The operation of the modules 21 and 22 is described in more detail later on with reference to the steps of the method for obtaining information according to the invention.

In the embodiment described here, the application entities according to the invention such as the device AF 5 also have the hardware architecture of a computer as shown in FIG. 2. This computer notably comprises a processor 23, a RAM memory 24, a ROM memory 25, a non-volatile memory 26 and means of communication 27 allowing the device AF 5 (and more generally each application entity according to the invention) to communicate, on the one hand, with the UE of the system 1 (and notably with the UE 8), and on the other hand, with devices of the core network CN, such as for example with the device NWDAF 4 (for example via an API).

The non-volatile memory 26 of the computer here consists of a storage medium according to the invention, readable by the processor 23 and on which a computer program PROG″ according to the invention is recorded, comprising instructions defining the main steps of a collection method according to the invention.

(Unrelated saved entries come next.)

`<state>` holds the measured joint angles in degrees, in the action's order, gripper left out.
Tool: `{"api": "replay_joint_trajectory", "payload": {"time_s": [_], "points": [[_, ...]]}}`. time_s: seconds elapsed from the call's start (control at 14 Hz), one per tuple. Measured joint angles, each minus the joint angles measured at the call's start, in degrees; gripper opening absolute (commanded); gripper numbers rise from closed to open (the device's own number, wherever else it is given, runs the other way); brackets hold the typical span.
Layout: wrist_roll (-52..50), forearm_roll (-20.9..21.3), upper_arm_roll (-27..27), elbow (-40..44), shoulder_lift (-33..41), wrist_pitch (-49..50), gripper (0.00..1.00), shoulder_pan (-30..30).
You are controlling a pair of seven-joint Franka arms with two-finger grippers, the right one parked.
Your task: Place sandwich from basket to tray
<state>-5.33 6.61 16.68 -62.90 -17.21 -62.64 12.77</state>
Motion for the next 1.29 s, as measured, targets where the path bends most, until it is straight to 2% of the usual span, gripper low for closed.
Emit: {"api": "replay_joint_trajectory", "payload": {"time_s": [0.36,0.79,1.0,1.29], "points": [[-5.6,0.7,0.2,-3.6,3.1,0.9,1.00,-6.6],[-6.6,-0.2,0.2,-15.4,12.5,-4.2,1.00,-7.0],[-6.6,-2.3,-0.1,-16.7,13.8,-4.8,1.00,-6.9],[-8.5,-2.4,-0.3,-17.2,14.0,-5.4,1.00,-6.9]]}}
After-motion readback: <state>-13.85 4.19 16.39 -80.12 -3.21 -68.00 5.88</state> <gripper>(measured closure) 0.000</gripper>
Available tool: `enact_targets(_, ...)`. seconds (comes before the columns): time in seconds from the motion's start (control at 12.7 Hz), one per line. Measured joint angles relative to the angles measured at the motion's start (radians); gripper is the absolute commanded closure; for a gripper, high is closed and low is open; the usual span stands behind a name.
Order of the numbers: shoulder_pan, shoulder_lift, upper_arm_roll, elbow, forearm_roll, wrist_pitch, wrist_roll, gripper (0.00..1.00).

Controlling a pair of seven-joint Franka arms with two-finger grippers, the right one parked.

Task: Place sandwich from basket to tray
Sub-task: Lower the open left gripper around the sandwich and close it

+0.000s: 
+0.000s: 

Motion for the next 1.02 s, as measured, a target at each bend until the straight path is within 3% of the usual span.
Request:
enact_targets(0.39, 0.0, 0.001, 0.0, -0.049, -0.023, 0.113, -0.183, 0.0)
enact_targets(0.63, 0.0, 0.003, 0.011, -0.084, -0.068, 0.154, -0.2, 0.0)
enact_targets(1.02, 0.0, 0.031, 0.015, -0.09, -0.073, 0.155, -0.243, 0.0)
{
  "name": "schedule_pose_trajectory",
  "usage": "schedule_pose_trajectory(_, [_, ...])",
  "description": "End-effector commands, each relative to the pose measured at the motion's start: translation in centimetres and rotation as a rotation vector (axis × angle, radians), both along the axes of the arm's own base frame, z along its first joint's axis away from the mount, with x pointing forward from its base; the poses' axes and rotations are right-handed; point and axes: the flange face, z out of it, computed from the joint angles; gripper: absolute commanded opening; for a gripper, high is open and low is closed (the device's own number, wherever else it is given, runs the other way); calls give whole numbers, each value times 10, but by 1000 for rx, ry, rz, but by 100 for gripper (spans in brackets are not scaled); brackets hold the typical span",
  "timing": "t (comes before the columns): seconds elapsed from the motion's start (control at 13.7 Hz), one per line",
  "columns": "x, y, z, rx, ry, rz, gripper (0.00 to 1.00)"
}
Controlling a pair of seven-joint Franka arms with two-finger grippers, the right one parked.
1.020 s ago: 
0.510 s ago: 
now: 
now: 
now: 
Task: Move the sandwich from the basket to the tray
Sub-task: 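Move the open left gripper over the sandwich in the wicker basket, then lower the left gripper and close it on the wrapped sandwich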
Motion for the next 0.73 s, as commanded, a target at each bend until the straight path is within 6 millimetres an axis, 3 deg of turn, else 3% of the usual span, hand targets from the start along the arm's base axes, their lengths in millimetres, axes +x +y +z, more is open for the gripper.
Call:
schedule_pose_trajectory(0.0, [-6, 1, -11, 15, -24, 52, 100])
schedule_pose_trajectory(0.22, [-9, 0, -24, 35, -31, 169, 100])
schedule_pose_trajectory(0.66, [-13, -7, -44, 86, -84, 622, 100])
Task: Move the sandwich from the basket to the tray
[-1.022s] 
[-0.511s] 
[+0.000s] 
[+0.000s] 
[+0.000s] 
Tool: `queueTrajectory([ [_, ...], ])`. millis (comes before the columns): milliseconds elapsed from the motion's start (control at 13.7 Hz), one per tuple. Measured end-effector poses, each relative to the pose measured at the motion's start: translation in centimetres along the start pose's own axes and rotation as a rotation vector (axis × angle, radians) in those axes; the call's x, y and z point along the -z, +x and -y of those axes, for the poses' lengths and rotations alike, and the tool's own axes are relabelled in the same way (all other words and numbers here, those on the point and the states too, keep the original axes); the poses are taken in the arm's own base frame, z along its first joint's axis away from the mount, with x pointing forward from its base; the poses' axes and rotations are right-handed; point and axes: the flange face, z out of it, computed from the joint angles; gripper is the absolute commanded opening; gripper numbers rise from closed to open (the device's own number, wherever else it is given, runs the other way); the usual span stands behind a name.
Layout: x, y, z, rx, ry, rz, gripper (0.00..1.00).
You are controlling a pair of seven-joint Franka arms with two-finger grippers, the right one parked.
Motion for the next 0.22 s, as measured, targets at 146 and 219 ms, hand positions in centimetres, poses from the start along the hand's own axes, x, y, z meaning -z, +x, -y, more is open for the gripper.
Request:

The program PROG″ defines functional modules of an application entity according to the invention such as the device AF 5, which are supported by or control the aforementioned hardware elements 23 to 27 of the computer. These functional modules notably comprise, in the embodiment described here, such as illustrated in FIG. 3:

• • a request module 28, here configured for receiving a request from a device of the core network, such as for example from the device NWDAF 4, for collecting data on a UE such as the UE 8, or on a group of UEs. The request module 28 is furthermore configured for, following this received request, requesting in turn from the UE or the group of UEs in question for it/them to provide it with the requested data. According to the invention, these data include information INFO_CURR representative of current conditions of deployment of at least one cell managed by at least one base station of the system 1 (and hence of the network NW) that the UE has received or is able to receive from the latter. It should be noted that the requests (e.g. from the device NWDAF 4 or from the device AF 5) may be made in the form of simple requests or of subscription to given events, relying for example on mechanisms defined by the 3GPP standard; and
  • a collection module 29, configured for receiving from the aforementioned UE or group of UEs the information INFO_CURR.

It should be noted that the request module 28 is optional, where the UE or the group of UEs may be configured in another embodiment for spontaneously sending the information INFO_CURR of which they dispose to the device AF 5.

The operation of the modules 28 and 29 is described in more detail later on with reference to the steps of the collection method according to the invention.

With reference to FIG. 4, the main steps of the method for supplying, and methods for obtaining and for collecting information according to the invention are now described when they are respectively implemented, in the embodiment described here, by the base stations 6 and 7, by the UE 8, and by the device AF 5 of the system 1.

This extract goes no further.